Choline, often also called vitamin J, is a molecule similar to the B vitamins that intervenes as a coenzyme in numerous metabolic reactions.
Choline is used to control blood cholesterol levels and to protect liver health.
It also seems to be particularly important for the proper functioning of the nervous system, so much so that it is recommended in case of depression, memory loss, Alzheimer's and other forms of dementia, Hungtington's chorea, Tourette syndrome, cerebellar ataxia, bipolar disorder, some forms of seizures and schizophrenia.
According to British nutritionist Emma Derbyshire, a strictly vegan diet is likely to cause us to take too little choline than we need.
The American Institute of Medicine has recommended a minimum daily intake quantified as 425 mg per day for women and 550 for men, which become 450 and 550 for pregnant or breastfeeding women. In 2016, the European Food Safety Authority published similar daily requirements.
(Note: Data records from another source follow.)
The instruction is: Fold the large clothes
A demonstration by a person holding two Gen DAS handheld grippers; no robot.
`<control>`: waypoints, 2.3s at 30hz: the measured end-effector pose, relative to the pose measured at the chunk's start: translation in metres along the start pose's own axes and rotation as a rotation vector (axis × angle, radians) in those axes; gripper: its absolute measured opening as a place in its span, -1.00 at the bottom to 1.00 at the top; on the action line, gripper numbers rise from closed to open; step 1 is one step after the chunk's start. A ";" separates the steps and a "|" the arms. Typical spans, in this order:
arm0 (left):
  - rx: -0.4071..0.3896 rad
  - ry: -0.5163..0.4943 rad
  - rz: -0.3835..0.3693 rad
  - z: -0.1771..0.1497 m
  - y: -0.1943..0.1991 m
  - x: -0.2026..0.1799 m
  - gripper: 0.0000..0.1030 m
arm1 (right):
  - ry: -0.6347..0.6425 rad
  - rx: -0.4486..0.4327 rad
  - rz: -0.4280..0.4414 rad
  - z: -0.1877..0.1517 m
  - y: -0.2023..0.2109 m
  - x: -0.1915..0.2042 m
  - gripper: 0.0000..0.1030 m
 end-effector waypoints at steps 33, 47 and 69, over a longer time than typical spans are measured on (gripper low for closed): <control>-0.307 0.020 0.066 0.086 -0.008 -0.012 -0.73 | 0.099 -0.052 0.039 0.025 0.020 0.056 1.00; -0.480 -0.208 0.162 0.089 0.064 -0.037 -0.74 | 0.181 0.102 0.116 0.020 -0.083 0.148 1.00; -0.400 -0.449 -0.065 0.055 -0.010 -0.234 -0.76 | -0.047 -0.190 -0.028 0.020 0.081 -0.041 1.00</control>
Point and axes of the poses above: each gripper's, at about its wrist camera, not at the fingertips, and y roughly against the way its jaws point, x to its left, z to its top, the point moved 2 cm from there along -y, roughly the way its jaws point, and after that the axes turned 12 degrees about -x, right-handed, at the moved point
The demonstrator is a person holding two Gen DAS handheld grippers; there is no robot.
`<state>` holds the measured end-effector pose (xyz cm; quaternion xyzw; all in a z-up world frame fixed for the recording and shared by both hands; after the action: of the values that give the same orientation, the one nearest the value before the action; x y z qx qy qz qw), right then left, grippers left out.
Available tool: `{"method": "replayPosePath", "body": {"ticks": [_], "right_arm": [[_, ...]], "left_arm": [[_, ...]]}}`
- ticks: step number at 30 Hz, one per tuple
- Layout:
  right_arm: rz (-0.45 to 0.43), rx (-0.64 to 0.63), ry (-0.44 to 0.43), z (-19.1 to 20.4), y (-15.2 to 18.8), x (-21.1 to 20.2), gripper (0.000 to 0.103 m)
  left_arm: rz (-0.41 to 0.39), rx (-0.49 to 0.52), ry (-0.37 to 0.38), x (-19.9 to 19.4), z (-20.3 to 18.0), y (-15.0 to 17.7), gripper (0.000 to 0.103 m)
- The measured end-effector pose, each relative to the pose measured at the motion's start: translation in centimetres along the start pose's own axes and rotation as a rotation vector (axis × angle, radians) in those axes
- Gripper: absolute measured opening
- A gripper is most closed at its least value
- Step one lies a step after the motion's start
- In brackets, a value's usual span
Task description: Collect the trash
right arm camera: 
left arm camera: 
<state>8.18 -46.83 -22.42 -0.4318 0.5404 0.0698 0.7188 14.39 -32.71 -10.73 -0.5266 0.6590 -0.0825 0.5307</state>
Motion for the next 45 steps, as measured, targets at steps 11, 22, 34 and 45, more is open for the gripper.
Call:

However, surveys in North America, Australia and Europe show that habitual choline intake, on average, is not the recommended one.
"This is worrying - highlights Derbyshire - given that current trends seem to be towards the reduction of meat and plant-based diets". The expert then focuses in particular on the United Kingdom, explaining that "currently choline is excluded from the food composition databases in the United Kingdom, from the main dietary investigations and from the dietary guidelines". It may be time for the UK government's Independent Scientific Advisory Committee on Nutrition to reverse this, he suggests, particularly in light of growing evidence of the importance of choline for human health.